Emergency medical services levies appeared to be passing in Arlington, Mukilteo, Marysville, and Snohomish County Fire District 12 Tuesday night. Each required a 60 percent supermajority to pass.
Mukilteo
Voters in Mukilteo were accepting by a slim margin a six-year, $4.6 million levy to expand paramedic service in the city from one medic to six. The levy would create a separate fund, starting at $770,000, each year for six years to hire and train six paramedics, city officials said.
Mukilteo currently pays Everett to have one paramedic stationed at Fire Station 3 around the clock, seven days a week.
The levy is a scaled-down version of a permanent measure that was defeated twice last year. This year’s version would mean an increase of $105 a year for the owner of a $300,000 home, according to the city.
The levy would create a separate pot of money that would keep the city from paying paramedic costs out of its own pocket and help prevent cuts of the type made last year, according to city officials. The Everett contract totaled $420,000 this year, officials said.
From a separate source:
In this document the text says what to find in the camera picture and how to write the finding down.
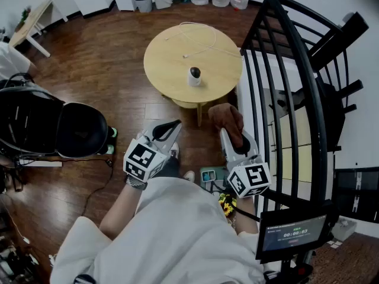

Marysville, Fire District 12
In Fire District 12 and Marysville, which contracts with the district for fire and EMS services, officials asked voters to make the levy permanent to save money by not having elections every six years and to assure continued funding for emergency medical services.
The district also asked voters to restore the levy rate to 50 cents per $1,000 of assessed valuation, which voters approved in 2000.
Over time, as property values increase, the tax rate decreases, and the district now is collecting 43 cents per $1,000. Currently, the owner of a home assessed at $200,000 pays $86 a year for the EMS levy. If the measure passes, that would increase by $14 a year. The measure would have to pass in both jurisdictions to take effect.
Arlington
Residents were asked to approve an increase in the property tax levy for emergency medical services to 50 cents per $1,000 of assessed value. The levy would last six years beginning in 2006. Voters previously approved a 39-cent levy.
Supporters said the levy was necessary because revenues had not kept up with inflation.
“We’re optimistic that it’s going to hold,” assistant city administrator Kristin Banfield said.